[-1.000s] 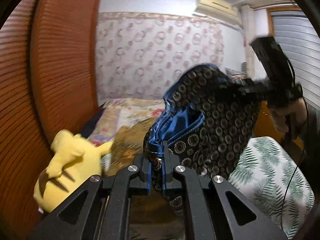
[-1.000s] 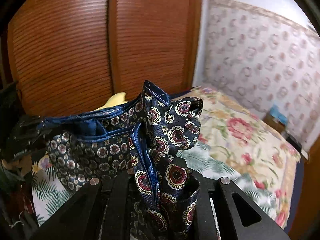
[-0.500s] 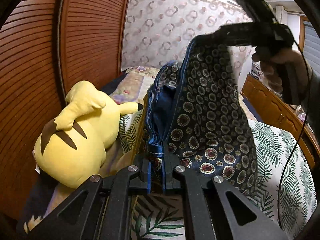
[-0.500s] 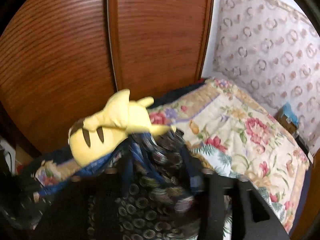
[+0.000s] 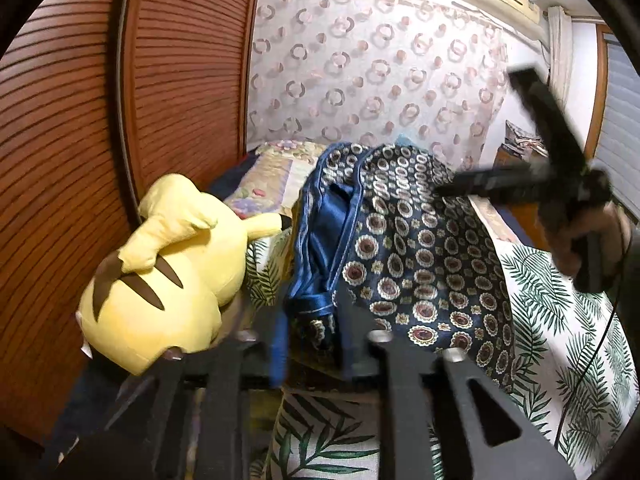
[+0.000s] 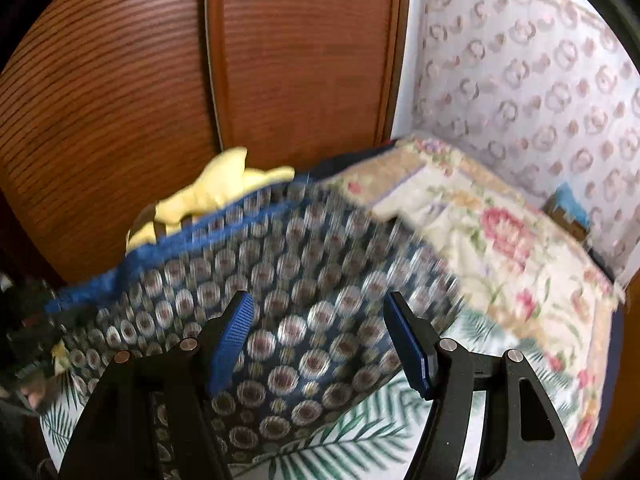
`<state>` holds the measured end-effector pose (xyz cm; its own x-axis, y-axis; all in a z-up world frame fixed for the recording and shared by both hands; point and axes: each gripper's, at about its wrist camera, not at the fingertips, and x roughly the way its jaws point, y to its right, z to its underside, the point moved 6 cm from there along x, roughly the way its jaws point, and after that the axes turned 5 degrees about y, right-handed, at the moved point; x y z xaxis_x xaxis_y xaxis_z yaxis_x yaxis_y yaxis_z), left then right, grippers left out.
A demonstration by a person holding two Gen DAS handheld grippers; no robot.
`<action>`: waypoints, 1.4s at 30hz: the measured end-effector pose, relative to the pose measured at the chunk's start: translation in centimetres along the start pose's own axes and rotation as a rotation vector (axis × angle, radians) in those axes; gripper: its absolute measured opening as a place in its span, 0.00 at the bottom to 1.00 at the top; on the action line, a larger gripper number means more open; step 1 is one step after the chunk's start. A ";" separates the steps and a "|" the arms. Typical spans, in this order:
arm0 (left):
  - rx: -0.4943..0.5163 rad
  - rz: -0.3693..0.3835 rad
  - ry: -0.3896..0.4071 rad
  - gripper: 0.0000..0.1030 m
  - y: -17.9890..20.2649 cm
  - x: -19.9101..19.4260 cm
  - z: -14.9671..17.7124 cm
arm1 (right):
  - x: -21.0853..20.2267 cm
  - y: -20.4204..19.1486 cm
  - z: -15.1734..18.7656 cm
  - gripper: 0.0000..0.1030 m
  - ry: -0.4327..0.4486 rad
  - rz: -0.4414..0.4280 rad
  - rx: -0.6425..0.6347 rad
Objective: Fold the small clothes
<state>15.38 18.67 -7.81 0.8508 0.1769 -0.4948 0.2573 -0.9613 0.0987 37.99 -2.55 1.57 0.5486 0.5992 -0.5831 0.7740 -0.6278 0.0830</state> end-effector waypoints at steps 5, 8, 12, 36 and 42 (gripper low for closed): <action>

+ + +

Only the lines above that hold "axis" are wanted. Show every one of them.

Exercise solution
`<state>` holds the measured end-effector pose (xyz cm; its own x-axis, y-axis; all in a z-up world frame fixed for the recording and shared by both hands; point and axes: each gripper's, at about its wrist camera, not at the fingertips, and x roughly the way its jaws point, y to its right, z to its underside, the point moved 6 cm from there along x, roughly the way its jaws point, and after that the axes turned 5 degrees about y, right-handed, at the moved point; x y z xaxis_x xaxis_y xaxis_z yaxis_x yaxis_y yaxis_z), left then right, grippers left out.
`<action>`: waypoints, 1.4s at 30hz: the measured end-effector pose, relative to the pose measured at the chunk's start: translation in centimetres along the start pose's own axes and rotation as a rotation vector (axis × angle, radians) in those axes; gripper: its absolute measured opening as a place in its span, 0.00 at the bottom to 1.00 at the top; on the action line, a larger gripper number means more open; step 1 is one step after the chunk's start. A ";" separates the steps and a "|" the arms. Typical spans, in this order:

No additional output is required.